[Over Strand and Field by Gustave Flaubert]@TWC D-Link book
Over Strand and Field

CHAPTER IX
5/12

We were riding in a gig driven by a boy who sat on one of the shafts.

His hat had no strings and consequently blew off occasionally, and during his efforts to catch it, we had plenty of time to admire the landscape.
The Chateau de la Roche-Maurice is a real burgrave's castle, a vulture's nest on the top of a mountain.

It is reached by an almost perpendicular slope along which great blocks of stone are strewn in place Of steps.

At the top is a wall built of huge stones laid one above another, and in the wall are large windows, through which the whole surrounding country can be viewed; the woods, the fields, the river, the long, white road, the mountains with their uneven peaks, and the great meadow, which separates them through the middle.
A crumbling flight of steps leads to a dilapidated tower.

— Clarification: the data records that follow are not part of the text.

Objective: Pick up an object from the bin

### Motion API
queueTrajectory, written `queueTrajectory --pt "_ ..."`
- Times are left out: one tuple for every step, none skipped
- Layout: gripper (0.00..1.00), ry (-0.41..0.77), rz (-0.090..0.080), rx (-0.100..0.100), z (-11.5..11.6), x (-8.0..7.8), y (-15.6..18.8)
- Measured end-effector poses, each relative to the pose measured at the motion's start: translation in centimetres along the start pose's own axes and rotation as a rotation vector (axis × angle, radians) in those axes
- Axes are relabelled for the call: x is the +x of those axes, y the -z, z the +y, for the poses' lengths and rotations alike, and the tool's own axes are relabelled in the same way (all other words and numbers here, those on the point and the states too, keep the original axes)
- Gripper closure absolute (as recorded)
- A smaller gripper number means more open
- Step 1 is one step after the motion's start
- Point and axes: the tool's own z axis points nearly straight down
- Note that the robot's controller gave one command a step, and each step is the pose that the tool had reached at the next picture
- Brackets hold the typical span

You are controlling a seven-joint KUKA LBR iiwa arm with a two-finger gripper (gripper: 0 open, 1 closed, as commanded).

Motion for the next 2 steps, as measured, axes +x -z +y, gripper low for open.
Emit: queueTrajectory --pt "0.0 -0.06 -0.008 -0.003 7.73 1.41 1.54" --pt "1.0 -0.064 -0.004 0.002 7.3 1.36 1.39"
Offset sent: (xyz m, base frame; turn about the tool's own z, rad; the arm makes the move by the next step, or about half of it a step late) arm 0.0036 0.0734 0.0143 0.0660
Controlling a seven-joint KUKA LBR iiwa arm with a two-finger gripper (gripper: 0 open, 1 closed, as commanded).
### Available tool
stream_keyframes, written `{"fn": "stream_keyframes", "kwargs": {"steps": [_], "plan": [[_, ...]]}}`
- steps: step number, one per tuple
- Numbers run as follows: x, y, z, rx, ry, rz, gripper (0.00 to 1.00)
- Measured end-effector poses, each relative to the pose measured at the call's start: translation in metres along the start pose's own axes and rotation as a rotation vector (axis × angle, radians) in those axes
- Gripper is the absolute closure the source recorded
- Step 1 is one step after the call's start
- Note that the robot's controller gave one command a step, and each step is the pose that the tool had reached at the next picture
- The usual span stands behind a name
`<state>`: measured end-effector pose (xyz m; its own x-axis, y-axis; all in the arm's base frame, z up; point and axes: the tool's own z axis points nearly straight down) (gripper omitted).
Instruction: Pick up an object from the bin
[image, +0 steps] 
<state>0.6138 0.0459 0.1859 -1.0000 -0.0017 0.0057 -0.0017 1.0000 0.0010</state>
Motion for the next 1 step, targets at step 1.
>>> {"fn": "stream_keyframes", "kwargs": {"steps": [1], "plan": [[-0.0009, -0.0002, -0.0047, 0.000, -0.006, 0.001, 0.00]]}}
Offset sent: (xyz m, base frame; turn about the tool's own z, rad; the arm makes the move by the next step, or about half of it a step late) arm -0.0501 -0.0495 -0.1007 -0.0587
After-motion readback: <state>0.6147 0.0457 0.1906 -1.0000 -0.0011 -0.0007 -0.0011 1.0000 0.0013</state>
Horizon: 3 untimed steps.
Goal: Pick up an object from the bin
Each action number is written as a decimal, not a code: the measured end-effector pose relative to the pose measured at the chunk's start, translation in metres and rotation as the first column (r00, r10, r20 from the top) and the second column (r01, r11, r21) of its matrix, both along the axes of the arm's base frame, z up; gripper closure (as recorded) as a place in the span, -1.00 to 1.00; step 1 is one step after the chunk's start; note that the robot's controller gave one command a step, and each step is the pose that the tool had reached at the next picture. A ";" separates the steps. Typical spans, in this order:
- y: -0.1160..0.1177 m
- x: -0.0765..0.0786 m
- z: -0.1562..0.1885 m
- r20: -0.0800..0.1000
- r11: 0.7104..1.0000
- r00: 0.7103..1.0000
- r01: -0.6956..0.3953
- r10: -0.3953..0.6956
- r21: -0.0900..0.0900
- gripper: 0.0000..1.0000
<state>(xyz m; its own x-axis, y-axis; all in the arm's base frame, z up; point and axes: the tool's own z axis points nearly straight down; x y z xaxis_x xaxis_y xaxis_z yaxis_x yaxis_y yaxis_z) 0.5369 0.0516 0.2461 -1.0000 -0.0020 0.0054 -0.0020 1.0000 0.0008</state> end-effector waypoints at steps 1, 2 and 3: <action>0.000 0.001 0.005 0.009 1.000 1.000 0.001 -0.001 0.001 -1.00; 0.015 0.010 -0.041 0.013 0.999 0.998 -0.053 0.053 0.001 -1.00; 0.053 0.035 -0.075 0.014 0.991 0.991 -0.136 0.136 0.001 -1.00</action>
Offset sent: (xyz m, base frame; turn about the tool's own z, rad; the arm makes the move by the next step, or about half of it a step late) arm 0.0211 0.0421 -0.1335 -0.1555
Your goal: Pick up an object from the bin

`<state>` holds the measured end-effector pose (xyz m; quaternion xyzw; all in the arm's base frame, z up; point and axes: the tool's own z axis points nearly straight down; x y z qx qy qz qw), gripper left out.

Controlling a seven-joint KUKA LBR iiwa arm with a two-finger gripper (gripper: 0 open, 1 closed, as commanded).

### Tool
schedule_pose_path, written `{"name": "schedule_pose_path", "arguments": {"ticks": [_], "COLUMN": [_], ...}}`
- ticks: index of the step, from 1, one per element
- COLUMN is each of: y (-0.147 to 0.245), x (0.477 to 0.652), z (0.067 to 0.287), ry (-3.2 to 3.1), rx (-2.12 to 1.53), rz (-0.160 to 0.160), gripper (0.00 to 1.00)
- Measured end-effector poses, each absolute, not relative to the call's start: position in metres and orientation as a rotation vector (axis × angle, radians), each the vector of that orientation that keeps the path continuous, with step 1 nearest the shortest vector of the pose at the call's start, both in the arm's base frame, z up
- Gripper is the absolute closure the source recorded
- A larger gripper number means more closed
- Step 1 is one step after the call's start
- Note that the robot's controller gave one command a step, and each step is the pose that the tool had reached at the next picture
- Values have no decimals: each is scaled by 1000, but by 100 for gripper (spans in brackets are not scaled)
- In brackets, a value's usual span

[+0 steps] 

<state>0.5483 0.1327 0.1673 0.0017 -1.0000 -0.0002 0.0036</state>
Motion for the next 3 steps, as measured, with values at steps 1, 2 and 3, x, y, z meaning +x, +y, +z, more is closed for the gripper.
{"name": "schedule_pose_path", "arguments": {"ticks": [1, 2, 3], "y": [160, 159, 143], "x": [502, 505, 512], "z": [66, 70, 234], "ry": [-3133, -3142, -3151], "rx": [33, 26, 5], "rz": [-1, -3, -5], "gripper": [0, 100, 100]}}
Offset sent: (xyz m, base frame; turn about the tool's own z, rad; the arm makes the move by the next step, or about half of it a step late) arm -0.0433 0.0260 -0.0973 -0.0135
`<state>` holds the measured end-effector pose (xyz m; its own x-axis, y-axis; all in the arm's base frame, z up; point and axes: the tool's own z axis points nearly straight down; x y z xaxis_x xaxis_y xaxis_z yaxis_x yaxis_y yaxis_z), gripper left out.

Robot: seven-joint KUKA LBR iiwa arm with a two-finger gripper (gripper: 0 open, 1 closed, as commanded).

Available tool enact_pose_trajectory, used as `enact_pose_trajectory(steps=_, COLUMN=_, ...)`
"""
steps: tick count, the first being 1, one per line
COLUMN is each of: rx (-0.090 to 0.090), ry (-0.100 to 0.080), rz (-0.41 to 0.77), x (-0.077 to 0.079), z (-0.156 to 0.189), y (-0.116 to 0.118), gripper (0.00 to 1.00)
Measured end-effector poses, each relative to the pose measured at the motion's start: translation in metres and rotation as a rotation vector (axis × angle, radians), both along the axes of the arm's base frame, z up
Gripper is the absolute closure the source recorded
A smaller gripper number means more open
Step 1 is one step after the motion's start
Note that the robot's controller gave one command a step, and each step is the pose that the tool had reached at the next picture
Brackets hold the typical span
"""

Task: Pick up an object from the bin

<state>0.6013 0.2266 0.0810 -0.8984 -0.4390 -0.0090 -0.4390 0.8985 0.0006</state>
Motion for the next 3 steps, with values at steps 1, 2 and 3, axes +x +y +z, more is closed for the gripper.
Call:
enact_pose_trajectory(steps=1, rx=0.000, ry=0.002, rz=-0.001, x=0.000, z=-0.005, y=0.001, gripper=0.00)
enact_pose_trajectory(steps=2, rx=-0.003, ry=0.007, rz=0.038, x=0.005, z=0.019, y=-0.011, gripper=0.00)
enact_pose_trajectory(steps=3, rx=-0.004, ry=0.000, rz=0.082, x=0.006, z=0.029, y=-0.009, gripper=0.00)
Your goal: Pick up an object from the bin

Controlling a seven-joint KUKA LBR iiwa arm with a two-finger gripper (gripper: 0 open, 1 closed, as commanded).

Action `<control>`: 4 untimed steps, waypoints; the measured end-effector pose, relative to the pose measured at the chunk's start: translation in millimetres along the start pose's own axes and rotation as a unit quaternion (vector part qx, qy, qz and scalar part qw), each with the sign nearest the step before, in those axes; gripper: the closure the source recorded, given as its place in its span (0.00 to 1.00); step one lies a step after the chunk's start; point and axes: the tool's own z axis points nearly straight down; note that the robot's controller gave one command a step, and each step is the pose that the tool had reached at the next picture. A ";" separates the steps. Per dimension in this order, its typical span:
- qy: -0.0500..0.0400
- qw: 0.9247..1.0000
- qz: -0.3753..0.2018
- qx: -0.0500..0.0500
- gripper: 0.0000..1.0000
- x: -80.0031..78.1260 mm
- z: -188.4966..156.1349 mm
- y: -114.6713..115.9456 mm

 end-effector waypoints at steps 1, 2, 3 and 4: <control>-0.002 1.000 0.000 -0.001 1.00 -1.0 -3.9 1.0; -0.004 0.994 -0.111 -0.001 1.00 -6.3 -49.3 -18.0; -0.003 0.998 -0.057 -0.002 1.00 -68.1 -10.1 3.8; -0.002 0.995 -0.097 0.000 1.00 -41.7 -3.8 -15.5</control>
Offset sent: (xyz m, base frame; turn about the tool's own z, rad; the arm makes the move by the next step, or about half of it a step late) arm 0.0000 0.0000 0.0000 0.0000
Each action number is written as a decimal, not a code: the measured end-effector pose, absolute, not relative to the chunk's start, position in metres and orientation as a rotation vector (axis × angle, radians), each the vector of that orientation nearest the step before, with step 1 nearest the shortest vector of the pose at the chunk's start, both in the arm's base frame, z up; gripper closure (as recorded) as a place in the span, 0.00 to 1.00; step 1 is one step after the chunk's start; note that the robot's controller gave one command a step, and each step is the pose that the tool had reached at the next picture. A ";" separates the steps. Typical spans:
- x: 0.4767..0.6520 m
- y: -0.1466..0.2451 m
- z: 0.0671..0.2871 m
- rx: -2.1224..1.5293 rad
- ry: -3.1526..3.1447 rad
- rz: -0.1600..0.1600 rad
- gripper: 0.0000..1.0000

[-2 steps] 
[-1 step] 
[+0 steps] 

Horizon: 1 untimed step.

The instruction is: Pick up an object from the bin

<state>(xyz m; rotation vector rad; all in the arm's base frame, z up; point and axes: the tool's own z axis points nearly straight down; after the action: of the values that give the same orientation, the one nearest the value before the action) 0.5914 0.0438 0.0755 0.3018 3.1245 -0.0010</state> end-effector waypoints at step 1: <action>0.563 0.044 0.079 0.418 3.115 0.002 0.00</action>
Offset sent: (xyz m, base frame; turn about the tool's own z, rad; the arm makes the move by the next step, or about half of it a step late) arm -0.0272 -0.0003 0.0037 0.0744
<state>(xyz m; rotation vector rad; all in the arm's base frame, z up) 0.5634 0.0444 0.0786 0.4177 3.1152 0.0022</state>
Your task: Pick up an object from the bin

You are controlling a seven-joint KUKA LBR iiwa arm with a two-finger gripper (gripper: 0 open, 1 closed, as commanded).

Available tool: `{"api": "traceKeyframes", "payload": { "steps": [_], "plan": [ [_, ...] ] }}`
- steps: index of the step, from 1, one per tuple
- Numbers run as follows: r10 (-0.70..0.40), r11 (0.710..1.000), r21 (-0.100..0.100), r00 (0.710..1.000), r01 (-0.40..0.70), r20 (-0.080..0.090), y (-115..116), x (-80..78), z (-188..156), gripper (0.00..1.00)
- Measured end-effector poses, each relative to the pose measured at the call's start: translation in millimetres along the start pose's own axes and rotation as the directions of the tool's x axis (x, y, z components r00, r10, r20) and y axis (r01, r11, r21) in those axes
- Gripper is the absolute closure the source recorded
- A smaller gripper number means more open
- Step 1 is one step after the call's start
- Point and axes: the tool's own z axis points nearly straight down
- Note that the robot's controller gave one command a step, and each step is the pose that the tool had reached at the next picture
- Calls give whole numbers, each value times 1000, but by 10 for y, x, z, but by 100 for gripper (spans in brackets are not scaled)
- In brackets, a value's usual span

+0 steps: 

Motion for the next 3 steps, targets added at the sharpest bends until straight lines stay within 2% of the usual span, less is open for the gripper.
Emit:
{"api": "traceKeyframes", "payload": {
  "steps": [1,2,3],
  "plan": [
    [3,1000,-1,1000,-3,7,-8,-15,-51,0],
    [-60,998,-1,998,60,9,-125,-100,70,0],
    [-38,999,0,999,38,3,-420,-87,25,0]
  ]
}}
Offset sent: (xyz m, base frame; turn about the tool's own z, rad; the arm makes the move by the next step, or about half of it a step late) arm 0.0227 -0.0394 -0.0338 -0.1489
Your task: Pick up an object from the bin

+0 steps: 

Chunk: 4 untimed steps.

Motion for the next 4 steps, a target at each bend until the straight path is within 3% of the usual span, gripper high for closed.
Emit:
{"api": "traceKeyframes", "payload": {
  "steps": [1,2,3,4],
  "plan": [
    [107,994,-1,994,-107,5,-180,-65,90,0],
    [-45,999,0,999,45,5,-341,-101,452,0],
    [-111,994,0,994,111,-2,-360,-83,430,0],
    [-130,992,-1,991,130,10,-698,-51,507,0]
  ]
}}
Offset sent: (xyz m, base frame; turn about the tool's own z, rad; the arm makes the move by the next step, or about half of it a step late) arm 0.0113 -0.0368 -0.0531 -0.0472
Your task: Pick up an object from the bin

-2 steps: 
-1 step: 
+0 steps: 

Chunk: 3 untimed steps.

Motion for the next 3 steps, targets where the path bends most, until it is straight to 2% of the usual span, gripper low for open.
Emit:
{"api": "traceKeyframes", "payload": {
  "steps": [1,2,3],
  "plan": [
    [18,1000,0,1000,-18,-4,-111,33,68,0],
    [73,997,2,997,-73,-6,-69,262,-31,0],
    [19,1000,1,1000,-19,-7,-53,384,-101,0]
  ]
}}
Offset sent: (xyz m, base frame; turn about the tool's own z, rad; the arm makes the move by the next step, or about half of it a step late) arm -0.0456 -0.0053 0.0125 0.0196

Here and there stones crop out among the grass, and the rock shows amid the stones.
Sometimes it seems as if this rock assumed artificial shapes, and as if the ruins, on the contrary, by crumbling more and more, had taken on a natural appearance and gone back to original matter.
A whole side of the wall is covered with ivy; it begins at the bottom and spreads out in an inverted pyramid, the color of which grows darker towards the top.